Extended Data Fig. 1: Simulating the effect of library size on ligand enrichment among the top 1,000 docked molecules.
From: Ultra-large library docking for discovering new chemotypes

a, b, The energy distribution of ligands (a) and decoys (b) from docking enrichment calculations against AmpC. The skewed normal fitting curves are plotted in red lines. The fitting parameters (shape (α), location (loc) and scale values) are shown. c, Heat maps of the number of active molecules in the top 1,000 docked molecules for 6 targets. The number of ligands in the top 1,000 docked molecules for a given library size and the ratio between ligands and decoys is coloured using a log10(number of ligands) scale ranging from 1 (blue) to 1,000 (red). Cells with zero ligands are shown in white. d, Large-library docking screens of AmpC (top, n = 99 million molecules) and D4 (bottom, n = 138 million molecules).
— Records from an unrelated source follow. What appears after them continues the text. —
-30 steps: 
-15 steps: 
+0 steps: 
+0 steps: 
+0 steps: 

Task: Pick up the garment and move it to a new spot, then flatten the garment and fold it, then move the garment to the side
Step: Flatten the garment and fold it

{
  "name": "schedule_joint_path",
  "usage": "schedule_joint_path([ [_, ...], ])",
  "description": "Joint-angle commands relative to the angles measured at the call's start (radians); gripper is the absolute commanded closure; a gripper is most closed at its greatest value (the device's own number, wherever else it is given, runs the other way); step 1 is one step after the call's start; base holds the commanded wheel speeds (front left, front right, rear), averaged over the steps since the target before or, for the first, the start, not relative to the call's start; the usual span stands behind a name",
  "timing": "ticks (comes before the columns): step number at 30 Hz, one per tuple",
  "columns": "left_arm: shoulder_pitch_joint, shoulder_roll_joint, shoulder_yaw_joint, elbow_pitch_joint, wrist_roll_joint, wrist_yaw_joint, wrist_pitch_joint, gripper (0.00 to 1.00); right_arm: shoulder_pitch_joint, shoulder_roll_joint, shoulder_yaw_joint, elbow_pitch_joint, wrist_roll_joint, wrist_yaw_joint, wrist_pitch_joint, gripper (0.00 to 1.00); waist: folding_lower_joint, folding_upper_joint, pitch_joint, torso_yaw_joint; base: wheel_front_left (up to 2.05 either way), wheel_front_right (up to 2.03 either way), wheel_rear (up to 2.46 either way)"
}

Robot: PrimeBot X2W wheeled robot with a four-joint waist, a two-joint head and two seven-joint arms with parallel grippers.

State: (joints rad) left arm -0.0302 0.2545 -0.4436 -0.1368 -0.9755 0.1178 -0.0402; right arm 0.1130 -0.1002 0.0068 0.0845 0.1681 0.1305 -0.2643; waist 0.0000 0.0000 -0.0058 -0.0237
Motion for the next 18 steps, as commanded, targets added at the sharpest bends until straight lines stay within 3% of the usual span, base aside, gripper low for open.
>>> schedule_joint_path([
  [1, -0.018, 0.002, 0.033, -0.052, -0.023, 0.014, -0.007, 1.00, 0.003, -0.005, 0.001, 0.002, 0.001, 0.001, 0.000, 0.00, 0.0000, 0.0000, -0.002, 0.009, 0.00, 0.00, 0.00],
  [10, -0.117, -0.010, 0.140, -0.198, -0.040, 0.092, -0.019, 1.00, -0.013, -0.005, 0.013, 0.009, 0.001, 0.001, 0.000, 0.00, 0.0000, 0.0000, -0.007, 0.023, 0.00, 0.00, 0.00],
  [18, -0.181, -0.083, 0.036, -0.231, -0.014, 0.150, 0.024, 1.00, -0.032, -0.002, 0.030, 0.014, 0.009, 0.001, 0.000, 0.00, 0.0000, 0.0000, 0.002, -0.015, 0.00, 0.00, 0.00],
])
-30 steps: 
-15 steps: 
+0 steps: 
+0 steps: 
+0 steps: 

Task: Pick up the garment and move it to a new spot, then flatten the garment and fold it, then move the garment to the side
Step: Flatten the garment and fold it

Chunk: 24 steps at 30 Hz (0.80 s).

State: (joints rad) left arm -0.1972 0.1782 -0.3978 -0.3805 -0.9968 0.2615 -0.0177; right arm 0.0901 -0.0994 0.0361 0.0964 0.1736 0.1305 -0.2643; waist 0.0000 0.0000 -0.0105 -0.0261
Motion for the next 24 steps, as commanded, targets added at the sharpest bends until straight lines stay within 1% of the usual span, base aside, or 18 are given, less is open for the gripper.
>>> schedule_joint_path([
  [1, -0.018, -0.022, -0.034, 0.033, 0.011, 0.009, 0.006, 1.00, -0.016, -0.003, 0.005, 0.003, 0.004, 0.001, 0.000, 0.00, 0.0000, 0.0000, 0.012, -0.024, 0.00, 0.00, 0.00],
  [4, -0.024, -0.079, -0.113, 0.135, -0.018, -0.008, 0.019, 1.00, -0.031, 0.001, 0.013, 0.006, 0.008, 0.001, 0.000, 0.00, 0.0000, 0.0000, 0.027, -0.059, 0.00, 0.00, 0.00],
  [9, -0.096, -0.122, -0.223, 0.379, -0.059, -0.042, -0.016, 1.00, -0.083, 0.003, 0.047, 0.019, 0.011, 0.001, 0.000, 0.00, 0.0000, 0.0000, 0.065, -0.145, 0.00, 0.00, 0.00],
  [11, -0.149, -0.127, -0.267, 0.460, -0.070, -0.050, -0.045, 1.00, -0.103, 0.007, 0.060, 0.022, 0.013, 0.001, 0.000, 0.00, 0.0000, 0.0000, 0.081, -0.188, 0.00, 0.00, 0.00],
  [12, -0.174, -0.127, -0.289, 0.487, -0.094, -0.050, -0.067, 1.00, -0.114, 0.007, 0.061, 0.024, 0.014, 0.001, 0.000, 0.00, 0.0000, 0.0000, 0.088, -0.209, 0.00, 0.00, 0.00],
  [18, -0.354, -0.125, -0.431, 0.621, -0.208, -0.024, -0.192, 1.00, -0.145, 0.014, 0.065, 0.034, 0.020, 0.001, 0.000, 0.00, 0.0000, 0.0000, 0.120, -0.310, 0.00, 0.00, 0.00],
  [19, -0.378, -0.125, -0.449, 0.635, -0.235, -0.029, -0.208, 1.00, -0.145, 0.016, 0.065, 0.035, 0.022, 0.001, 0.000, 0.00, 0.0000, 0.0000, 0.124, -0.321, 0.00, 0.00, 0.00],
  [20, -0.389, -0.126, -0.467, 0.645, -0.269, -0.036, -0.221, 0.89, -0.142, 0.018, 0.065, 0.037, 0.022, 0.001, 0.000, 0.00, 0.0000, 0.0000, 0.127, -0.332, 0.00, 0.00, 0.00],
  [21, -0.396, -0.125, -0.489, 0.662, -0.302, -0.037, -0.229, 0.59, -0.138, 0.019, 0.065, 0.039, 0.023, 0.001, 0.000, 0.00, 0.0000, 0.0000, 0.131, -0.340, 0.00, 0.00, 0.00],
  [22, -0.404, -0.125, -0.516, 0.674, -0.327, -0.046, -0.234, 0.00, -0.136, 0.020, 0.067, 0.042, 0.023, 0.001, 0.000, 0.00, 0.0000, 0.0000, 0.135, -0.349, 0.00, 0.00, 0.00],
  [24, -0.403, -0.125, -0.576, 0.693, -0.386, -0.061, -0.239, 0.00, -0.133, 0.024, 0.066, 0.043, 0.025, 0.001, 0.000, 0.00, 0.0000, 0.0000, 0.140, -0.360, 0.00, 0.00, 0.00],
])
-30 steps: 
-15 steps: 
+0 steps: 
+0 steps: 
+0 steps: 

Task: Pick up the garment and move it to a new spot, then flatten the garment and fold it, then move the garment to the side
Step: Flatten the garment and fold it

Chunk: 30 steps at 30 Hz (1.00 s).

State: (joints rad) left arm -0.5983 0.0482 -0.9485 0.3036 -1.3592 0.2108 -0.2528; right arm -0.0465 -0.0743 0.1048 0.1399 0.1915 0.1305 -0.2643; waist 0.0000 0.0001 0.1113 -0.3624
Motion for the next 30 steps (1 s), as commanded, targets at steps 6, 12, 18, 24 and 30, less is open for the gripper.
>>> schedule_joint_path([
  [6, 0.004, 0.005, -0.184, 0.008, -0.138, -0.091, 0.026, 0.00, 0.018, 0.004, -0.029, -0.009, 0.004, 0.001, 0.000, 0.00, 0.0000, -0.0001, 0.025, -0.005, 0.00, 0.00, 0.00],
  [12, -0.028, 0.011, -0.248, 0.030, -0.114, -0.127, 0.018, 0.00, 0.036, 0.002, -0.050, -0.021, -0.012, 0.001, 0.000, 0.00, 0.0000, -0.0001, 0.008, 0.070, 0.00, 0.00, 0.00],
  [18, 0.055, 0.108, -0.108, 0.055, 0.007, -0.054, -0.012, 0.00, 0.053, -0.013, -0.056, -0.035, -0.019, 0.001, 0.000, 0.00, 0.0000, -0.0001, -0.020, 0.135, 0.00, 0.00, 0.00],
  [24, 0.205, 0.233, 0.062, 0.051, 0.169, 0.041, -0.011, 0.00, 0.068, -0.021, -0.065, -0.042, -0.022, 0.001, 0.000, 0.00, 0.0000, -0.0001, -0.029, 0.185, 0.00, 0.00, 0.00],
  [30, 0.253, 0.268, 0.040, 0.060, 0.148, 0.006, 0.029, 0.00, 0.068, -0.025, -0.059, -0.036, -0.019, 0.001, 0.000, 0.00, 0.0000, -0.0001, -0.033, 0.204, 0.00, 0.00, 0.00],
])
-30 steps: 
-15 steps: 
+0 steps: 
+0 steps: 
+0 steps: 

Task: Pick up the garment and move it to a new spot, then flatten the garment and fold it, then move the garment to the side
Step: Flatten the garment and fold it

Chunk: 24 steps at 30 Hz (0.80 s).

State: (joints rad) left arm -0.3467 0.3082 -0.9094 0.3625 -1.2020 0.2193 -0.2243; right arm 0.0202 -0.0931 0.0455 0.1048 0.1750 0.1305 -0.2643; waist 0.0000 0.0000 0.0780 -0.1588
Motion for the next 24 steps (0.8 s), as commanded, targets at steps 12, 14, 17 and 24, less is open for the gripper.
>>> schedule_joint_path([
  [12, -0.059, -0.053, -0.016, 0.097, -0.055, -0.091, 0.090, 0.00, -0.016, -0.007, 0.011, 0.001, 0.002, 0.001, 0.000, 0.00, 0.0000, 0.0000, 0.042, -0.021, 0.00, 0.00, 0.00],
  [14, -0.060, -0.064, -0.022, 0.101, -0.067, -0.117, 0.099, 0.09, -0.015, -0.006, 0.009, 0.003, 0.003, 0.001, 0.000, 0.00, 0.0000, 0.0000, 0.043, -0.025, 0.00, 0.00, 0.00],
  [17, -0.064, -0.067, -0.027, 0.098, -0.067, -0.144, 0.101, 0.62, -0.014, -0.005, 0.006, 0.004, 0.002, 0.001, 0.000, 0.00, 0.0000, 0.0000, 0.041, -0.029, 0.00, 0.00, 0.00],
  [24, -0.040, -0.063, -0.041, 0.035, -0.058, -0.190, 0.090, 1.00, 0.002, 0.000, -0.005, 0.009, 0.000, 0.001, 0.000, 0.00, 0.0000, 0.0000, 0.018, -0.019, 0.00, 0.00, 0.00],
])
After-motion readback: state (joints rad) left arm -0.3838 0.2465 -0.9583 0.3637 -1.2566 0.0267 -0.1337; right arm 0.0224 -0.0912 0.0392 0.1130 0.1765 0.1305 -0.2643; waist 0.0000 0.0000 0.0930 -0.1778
Molecules that are known to bind to AmpC and D4, as well as close analogues, are treated as ligands and the rest of the molecules are treated as decoys. Left, the energy distributions of decoys (grey), ligands defined by ECFP4 Tc similarity ≥0.5 (blue), 0.6 (green) and 0.7 (orange) to ligands from ChEMBL. Middle, heat maps of the number of ligands in the top 1,000 docked molecules based on fit to full-library docking with the ligands (AmpC, Tc ≥ 0.5, green; D4, Tc ≥ 0.6, orange) and decoys (grey) distributions. Right, number of ligands in the top 1,000 docked molecules as the library grows based on actual distributions plotted in the left panel. Data are mean ± s.d. of 20 samples. See Supplementary Table 1 for retrospective performance on three more targets.